● EXERCISE INPUT:
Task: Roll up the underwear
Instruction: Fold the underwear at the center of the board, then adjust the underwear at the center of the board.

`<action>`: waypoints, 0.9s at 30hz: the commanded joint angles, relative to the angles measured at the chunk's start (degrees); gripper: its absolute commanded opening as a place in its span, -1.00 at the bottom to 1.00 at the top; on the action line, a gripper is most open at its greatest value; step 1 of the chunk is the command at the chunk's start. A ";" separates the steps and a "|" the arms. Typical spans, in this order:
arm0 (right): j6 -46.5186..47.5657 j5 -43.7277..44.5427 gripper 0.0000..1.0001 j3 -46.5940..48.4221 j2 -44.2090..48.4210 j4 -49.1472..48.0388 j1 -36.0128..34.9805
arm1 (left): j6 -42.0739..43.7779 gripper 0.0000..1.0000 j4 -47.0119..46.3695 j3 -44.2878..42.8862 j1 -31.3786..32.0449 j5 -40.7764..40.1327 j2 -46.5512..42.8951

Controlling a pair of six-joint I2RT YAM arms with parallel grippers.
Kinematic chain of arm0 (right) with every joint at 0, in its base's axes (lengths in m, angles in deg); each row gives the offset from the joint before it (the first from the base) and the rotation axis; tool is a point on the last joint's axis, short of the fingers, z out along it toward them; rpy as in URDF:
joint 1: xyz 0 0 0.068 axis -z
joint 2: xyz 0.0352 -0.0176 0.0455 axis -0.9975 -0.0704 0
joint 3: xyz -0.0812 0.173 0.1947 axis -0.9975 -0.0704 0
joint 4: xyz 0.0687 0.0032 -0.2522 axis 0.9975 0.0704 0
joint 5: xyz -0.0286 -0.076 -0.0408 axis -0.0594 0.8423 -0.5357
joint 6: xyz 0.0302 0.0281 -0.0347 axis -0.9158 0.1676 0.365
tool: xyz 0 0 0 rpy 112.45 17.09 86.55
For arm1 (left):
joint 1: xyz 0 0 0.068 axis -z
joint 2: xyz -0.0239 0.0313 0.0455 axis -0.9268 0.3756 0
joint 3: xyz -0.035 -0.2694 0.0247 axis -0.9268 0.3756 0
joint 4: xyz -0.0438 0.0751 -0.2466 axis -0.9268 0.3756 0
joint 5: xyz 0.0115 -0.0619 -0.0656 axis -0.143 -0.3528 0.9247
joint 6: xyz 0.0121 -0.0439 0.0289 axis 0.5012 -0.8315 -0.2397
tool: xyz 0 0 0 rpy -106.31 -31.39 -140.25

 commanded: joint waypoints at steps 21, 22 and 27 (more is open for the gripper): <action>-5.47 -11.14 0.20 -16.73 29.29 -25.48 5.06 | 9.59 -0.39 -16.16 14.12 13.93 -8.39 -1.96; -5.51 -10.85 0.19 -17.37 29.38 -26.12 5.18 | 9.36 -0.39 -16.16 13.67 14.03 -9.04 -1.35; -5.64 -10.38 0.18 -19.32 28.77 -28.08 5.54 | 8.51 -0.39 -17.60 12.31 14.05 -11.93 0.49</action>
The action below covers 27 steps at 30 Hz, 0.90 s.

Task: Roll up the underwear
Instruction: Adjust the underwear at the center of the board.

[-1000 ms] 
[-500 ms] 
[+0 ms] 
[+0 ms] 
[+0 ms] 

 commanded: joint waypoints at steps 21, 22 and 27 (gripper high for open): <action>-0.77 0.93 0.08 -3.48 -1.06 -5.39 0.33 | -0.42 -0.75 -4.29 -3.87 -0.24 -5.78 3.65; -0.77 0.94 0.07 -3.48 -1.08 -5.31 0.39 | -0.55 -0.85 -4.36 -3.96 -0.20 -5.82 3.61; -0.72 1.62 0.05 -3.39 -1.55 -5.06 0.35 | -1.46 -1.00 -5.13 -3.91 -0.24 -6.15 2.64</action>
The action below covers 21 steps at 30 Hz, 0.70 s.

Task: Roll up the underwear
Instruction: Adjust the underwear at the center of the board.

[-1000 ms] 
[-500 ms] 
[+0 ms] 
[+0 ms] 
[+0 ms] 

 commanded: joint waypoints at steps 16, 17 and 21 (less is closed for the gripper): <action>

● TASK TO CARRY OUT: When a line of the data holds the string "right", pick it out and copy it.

● SOLVED EXERCISE:
arm0 (right): j6 -46.5186..47.5657 j5 -43.7277..44.5427 gripper 0.0000..1.0001 j3 -46.5940..48.4221 j2 -44.2090..48.4210 j4 -49.1472..48.0388 j1 -36.0128..34.9805
Kinematic chain of arm0 (right) with every joint at 0, in its base's axes (lengths in m, angles in deg); each row gives the offset from the joint before it (the first from the base) and the rotation axis; tool is a point on the last joint's axis, short of the fingers, z out along it toward them; rpy as in URDF:

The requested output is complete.